### WHAT YOU HAVE TO DO
Below are entries; copy exactly the lines from the one with "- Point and" through the one with "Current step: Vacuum", both included, and leave out the rest.

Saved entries
########################################
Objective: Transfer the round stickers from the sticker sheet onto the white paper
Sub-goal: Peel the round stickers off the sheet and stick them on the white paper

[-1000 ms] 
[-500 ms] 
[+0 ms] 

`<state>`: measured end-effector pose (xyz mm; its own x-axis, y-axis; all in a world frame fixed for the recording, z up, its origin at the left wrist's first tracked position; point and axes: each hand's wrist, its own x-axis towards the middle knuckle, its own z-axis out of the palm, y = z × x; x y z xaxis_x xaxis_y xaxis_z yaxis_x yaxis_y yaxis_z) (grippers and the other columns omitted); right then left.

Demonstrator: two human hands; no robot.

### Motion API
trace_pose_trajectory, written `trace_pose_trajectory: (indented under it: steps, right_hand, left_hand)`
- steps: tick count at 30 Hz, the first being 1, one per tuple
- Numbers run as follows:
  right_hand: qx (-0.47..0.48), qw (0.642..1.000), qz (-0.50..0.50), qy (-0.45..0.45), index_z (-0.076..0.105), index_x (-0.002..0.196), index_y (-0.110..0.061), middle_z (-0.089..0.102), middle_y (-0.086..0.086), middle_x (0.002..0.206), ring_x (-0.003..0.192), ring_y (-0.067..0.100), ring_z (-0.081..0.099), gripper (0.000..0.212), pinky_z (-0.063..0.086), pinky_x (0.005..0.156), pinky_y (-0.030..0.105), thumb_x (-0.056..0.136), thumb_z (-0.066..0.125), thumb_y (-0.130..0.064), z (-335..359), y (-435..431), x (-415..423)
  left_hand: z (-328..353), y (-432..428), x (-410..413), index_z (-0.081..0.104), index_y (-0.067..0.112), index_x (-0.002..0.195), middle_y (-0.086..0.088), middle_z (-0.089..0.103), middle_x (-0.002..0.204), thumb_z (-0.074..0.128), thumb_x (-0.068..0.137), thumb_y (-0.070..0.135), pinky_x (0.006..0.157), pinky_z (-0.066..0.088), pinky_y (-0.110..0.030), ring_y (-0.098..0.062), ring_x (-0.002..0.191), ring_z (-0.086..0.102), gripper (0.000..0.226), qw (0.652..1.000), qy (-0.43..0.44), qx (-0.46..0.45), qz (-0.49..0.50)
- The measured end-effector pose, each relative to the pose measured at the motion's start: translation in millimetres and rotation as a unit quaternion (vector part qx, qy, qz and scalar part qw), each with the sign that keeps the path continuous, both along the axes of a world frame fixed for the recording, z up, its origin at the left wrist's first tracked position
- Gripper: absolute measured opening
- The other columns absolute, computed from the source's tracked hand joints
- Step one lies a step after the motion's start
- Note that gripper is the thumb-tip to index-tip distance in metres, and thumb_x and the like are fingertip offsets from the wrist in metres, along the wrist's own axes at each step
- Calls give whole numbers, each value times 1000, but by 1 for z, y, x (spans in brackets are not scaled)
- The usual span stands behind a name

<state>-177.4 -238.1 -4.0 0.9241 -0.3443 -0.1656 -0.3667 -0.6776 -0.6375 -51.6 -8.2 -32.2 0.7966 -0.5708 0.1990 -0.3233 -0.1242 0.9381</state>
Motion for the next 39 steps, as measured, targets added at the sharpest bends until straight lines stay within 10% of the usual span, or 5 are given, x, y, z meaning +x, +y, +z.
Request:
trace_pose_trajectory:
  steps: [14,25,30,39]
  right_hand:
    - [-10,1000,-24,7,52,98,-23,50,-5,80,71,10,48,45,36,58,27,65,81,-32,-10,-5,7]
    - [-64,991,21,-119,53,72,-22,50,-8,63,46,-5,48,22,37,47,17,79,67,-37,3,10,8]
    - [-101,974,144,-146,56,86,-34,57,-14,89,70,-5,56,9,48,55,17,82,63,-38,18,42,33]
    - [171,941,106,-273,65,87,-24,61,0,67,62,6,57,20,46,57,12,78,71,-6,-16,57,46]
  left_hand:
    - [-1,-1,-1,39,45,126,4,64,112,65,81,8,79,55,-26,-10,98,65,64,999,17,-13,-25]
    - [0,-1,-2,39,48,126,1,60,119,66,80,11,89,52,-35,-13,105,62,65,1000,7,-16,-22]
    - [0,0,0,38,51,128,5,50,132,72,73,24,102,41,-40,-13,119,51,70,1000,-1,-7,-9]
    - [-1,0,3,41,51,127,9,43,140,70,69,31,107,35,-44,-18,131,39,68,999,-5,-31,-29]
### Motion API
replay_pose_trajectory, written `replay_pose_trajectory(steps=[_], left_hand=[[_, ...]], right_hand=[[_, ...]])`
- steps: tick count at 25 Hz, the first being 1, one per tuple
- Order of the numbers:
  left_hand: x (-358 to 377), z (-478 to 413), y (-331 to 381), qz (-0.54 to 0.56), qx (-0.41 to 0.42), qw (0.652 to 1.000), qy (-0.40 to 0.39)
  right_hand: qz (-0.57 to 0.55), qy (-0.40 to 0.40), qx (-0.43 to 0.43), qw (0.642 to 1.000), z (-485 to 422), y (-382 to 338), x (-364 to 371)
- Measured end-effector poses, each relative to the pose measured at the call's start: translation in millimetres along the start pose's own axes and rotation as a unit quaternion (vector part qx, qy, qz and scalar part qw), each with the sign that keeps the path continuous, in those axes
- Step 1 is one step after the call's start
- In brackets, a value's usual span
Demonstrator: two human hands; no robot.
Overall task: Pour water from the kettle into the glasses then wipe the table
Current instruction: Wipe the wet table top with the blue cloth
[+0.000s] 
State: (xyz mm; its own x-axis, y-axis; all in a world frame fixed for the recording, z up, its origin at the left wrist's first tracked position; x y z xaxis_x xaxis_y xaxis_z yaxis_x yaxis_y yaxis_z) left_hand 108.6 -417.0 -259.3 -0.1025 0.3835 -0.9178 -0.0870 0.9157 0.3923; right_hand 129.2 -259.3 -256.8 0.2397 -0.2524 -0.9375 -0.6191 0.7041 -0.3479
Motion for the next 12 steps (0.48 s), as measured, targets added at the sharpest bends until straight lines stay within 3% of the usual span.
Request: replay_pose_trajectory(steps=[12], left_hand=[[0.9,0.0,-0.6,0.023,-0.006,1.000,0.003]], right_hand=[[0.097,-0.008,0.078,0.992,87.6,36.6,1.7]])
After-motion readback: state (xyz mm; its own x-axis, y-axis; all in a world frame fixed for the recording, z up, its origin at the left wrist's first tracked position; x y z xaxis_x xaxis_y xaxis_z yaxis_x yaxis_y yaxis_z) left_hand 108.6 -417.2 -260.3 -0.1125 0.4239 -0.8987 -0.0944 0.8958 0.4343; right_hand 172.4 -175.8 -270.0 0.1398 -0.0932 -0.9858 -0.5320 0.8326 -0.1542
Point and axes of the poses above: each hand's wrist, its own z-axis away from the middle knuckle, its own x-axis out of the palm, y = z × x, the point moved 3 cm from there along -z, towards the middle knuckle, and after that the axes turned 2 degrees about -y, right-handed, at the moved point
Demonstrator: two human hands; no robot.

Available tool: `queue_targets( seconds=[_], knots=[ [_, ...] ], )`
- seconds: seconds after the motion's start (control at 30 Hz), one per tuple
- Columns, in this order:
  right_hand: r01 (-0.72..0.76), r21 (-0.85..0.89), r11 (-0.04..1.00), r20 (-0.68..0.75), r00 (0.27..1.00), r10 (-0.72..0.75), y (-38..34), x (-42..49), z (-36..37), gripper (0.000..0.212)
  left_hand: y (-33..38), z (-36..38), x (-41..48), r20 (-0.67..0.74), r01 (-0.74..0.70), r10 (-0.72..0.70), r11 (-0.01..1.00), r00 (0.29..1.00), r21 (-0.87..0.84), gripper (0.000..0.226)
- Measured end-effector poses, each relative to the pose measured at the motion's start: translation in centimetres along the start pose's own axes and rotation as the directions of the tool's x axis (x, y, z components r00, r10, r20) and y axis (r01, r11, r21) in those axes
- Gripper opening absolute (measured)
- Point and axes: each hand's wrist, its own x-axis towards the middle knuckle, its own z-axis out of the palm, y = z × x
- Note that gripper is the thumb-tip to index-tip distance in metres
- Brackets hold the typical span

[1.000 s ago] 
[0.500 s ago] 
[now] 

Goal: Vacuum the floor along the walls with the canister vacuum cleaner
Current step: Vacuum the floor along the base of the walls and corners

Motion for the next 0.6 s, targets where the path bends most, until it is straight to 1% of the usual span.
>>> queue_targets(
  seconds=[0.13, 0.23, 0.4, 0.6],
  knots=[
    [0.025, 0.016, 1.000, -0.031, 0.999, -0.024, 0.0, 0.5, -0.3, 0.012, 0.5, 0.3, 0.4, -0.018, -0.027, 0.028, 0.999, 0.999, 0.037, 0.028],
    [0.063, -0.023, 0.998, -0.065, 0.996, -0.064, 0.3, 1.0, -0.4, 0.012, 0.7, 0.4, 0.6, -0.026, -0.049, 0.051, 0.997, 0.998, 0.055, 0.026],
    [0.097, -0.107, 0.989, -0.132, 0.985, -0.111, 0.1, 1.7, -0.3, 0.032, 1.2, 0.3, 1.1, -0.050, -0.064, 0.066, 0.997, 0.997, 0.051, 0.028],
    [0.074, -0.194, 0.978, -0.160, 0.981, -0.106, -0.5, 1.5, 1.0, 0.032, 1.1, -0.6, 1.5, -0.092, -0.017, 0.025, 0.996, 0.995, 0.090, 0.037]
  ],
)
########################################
### RESPONSE FOR THIS EXERCISE
- Point and axes: each hand's wrist, its own x-axis towards the middle knuckle, its own z-axis out of the palm, y = z × x
- Note that gripper is the thumb-tip to index-tip distance in metres
- Brackets hold the typical span

[1.000 s ago] 
[0.500 s ago] 
[now] 

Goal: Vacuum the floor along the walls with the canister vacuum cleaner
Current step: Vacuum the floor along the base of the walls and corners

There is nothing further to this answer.